Hij heeft veel te zeggen, veel macht.., er is een groep, die bedelaars of mismaakte mensen ronselt om gangen te graven tegen zogenaamde betaling.
Ik weet niet wat zijn bedoelingen waren. Trouwens als hij lacht, lijkt het meer op bulderen dan wat anders. Hij lacht mij gewoon uit!!
Zijn lachen is hem wel vergaan. Hij werd opgepakt. Hij is niet opgehangen, ik voel onder mijn oren naar beneden pijn… hij is gemarteld, geradbraakt, uit elkaar getrokken, het kan ook onthoofding zijn, ja, dat is ook zo. Hij heeft niets met de bokkenrijders te maken. Hij heeft verderop gewoond, in een huisje (staat er niet meer) veel verder achter de kerk.
Hij was een overloper. Zijn doel was om veel oorlogsgeld (spullen) vergaren. Het was dus gewoon een rover met zijn knechten zal ik maar zeggen, deze mensen hebben ook de buit verstopt in allerlei soorten gangen. Daarachter in de gangen moeten ze veel spullen gevonden hebben. Nu weet ik gelukkig de link. Ik vermoed dat er een gedeelte in de kerken is verstopt. Hier wil ik dieper op ingaan.
Overigens die gangen waren geen lange tunnels, maar kleine schuilplekken.
Bokkenrijders in het bos bij de Lichtenberg (1)

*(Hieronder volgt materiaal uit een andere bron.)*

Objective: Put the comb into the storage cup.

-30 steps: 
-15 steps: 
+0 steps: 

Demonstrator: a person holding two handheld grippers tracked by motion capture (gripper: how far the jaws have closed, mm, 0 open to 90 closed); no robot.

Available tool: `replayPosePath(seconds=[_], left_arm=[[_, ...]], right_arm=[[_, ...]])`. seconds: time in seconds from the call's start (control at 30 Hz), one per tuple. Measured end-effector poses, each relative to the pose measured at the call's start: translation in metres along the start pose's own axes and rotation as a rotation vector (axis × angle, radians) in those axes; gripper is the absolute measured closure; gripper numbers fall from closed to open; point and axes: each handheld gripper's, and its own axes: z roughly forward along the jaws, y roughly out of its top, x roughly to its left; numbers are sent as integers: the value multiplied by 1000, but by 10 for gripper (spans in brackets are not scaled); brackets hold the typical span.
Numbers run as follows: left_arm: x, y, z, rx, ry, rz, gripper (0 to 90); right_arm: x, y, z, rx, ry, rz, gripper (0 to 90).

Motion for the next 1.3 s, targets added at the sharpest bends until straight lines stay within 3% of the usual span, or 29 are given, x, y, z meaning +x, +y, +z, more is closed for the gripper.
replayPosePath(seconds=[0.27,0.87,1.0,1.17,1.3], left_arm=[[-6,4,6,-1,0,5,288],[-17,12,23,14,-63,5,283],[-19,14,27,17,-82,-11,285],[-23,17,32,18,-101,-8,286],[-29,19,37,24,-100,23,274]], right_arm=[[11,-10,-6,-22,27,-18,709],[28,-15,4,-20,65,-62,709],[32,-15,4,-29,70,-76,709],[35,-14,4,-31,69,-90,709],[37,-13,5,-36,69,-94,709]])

In zijn boek De Bokkerijders, roversbenden en geheime genootschappen in de landen van Overmaas kenschetst Anton Blok, hoogleraar culturele antropologie, de geschiedenis van de bokkenrijders als de verminkte kennis van een onderworpen boerenbevolking. In allerlei boeken wordt ongeveer hetzelfde beschreven, met kleine aanpassingen, en vaak weinig achtergronddetails. Vaak geromantiseerd of een ander verhaal eromheen verzonnen.
De Bokkenrijders vormden eigenlijk bendes van verschillende herkomst, samenstelling en oriëntatie. Je kunt ze niet allemaal onder één noemer brengen.
In het boek van Blok lees ik eerst veel namen en hun vreselijke executies en daarna ….leuk leesvoer!
Daardoor nieuwsgierig geworden ben ik op onderzoek uit gegaan in Landgraaf met May Quaedflieg. Bij het vallen van de avond gingen we naar een bos bij de Lichtenberg, waar ik alles van de bokkenrijders vanaf het begin tot einde gevolgd heb. Er waren veel bokkenrijders aanwezig die tegen mij aan duwden.